#### What the task requires
Return every record below exactly; leave out the images.

#### Data for this exercise
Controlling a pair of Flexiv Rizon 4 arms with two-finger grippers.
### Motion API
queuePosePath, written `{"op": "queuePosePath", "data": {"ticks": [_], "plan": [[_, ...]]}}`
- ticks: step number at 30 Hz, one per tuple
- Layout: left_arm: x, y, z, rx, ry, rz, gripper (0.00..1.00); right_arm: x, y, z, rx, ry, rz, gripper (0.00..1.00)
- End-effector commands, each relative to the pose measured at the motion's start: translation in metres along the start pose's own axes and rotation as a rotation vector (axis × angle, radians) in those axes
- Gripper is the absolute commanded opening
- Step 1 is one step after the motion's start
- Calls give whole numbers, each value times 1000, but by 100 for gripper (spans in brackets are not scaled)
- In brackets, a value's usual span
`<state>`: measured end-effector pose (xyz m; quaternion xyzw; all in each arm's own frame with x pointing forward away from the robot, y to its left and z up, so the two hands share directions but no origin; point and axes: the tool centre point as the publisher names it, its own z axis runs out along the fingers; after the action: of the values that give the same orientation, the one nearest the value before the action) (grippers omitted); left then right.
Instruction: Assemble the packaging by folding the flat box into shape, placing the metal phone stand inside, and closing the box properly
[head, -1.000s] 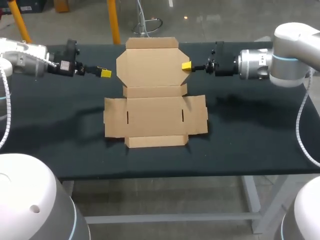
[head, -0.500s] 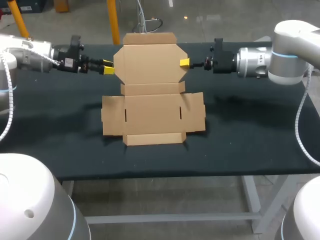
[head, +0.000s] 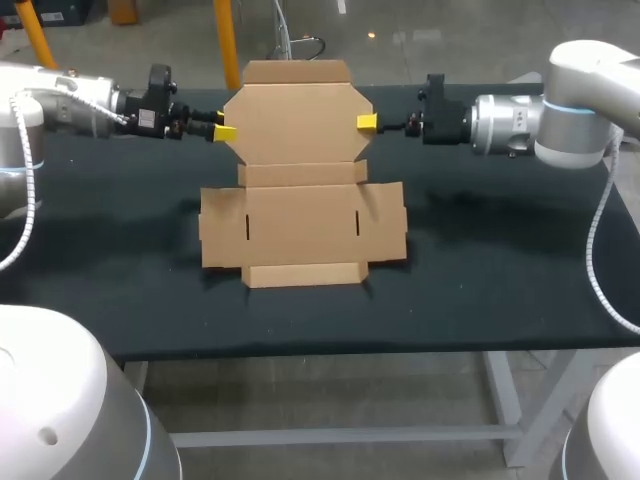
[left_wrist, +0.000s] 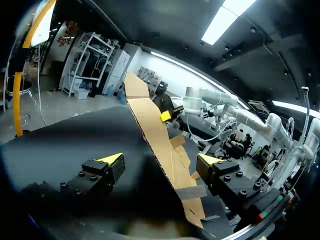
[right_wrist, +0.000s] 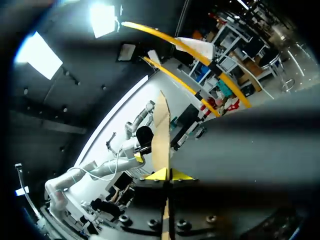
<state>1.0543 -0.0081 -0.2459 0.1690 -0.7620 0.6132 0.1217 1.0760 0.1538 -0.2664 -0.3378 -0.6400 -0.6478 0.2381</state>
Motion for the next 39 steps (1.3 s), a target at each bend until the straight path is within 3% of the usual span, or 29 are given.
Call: {"op": "queuePosePath", "data": {"ticks": [1, 16, 20, 24, 26, 39], "plan": [[-5, 0, -1, -1, 63, 0, 100, -5, 1, 2, -9, 27, -12, 0], [-7, -15, 20, 28, 143, 19, 100, -1, 12, 7, -27, 50, -75, 0], [-8, -17, 26, 29, 150, 27, 83, 0, 15, 9, -27, 53, -87, 0], [-10, -20, 31, 42, 152, 39, 56, 2, 17, 11, -29, 56, -95, 0], [-11, -21, 33, 42, 147, 43, 50, 2, 18, 13, -29, 57, -97, 0], [-11, -26, 40, 41, 152, 62, 38, 3, 23, 17, -32, 69, -116, 0]]}}
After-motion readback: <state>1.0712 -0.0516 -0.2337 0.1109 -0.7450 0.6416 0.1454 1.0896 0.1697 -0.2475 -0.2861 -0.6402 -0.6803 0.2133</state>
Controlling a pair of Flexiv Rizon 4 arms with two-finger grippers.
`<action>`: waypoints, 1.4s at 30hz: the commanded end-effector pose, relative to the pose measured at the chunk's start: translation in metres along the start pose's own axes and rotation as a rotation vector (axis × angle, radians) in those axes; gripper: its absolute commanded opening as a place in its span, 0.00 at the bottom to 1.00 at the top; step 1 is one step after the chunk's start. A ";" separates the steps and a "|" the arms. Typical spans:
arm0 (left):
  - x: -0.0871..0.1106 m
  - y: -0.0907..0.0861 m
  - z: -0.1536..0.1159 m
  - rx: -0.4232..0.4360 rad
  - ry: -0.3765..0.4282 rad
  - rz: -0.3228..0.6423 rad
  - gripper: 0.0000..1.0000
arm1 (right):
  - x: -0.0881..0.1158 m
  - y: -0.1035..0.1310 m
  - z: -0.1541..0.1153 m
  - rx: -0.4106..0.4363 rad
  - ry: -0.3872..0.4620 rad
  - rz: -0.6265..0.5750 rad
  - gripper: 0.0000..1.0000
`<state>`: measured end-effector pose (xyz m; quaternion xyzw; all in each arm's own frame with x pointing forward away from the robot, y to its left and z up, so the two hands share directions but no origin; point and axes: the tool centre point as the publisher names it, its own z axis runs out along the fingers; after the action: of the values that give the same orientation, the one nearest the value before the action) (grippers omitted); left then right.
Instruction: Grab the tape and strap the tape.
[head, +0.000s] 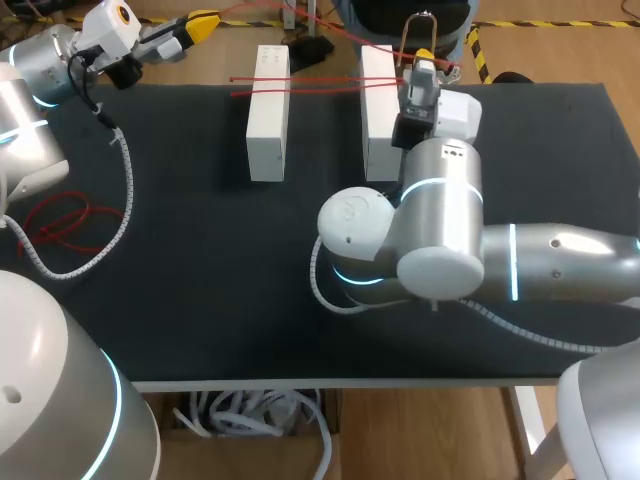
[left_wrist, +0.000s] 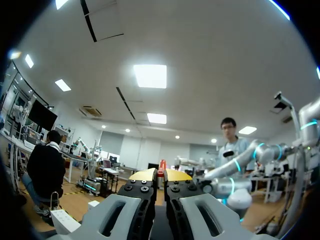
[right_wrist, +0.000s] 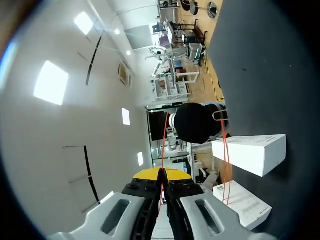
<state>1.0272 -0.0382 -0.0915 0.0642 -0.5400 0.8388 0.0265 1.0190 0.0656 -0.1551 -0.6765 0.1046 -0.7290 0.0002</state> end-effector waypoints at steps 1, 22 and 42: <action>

#### Answer box
Controlling a pair of Flexiv Rizon 4 arms with two-finger grippers.
### Motion API
queuePosePath, written `{"op": "queuePosePath", "data": {"ticks": [_], "plan": [[_, ...]]}}`
- ticks: step number at 30 Hz, one per tuple
- Layout: left_arm: x, y, z, rx, ry, rz, gripper (0.00..1.00); right_arm: x, y, z, rx, ry, rz, gripper (0.00..1.00)
- End-effector commands, each relative to the pose measured at the motion's start: translation in metres along the start pose's own axes and rotation as a rotation vector (axis × angle, radians) in those axes
- Gripper is the absolute commanded opening
- Step 1 is one step after the motion's start
- Calls give whole numbers, each value times 1000, but by 100 for gripper (spans in brackets are not scaled)
- In brackets, a value's usual span
`<state>`: measured end-effector pose (xyz m; quaternion xyzw; all in each arm's own frame with x pointing forward away from the robot, y to its left and z up, so the two hands share directions but no origin; point and axes: the tool centre point as the publisher names it, its own z axis runs out along the fingers; after the action: of the values that give the same orientation, the one nearest the value before the action) (grippers omitted); left then right.
Instruction: Assemble the packaging by folding the flat box into shape, placing the metal phone stand inside, and closing the box properly
[head, -1.000s] 
[head, -0.500s] 
[head, +0.000s] 
[left_wrist, +0.000s] 
[right_wrist, +0.000s] 
<state>1.0543 -0.0081 -0.2459 0.1690 -0.7620 0.6132 0.1217 1.0760 0.1538 -0.2664 -0.3378 -0.6400 -0.6478 0.2381</state>
Motion for the next 39 steps (1.3 s), a target at each bend until the straight path is within 3% of the usual span, or 29 are given.
Call: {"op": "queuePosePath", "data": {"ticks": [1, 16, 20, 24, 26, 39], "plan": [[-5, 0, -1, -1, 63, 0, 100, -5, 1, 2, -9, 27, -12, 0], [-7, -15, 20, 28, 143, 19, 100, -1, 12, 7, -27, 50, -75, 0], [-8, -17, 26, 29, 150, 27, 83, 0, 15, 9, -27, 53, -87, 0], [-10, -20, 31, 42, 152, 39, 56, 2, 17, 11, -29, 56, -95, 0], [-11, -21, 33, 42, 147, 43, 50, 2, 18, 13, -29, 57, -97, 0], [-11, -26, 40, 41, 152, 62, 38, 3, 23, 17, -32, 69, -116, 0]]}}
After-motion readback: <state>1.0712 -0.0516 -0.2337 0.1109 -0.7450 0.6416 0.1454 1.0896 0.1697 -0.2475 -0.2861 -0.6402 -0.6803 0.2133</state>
Controlling a pair of Flexiv Rizon 4 arms with two-finger grippers.
`<action>`: waypoints, 1.4s at 30hz: the commanded end-effector pose, relative to the pose measured at the chunk's start: translation in metres along the start pose's own axes and rotation as a rotation vector (axis × angle, radians) in those axes; gripper: its absolute commanded opening as a place in its span, 0.00 at the bottom to 1.00 at the top; step 1 is one step after the chunk's start. A ";" separates the steps and a "|" the arms. Typical spans:
arm0 (left):
  - x: -0.0871..0.1106 m
  - y: -0.0907..0.0861 m
  - z: -0.1536..0.1159 m
  - rx: -0.4232..0.4360 rad
  - ry: -0.3765..0.4282 rad
  - rz: -0.3228..0.6423 rad
  - gripper: 0.0000..1.0000
arm1 (right):
  - x: -0.0881..0.1158 m
  - y: -0.1035..0.1310 m
  - z: -0.1541..0.1153 m
  - rx: -0.4106..0.4363 rad
  - ry: -0.3872..0.4620 rad
  - rz: -0.6265..0.5750 rad
  - gripper: 0.0000..1.0000
`<state>`: measured end-effector pose (xyz m; quaternion xyzw; all in each arm's own frame with x pointing forward away from the robot, y to its left and z up, so the two hands share directions but no origin; point and axes: the tool centre point as the publisher names it, its own z axis runs out along the fingers; after the action: of the values that give the same orientation, the one nearest the value before the action) (grippers omitted); left then right.
Instruction: Grab the tape and strap the tape.
[head, +0.000s] 
[left_wrist, +0.000s] 
[right_wrist, +0.000s] 
<state>1.0272 -0.0382 -0.0915 0.0642 -0.5400 0.8388 0.0265 1.0190 0.0656 -0.1551 -0.6765 0.1046 -0.7290 0.0002</state> end-effector waypoints at steps 1, 22 and 42: <action>

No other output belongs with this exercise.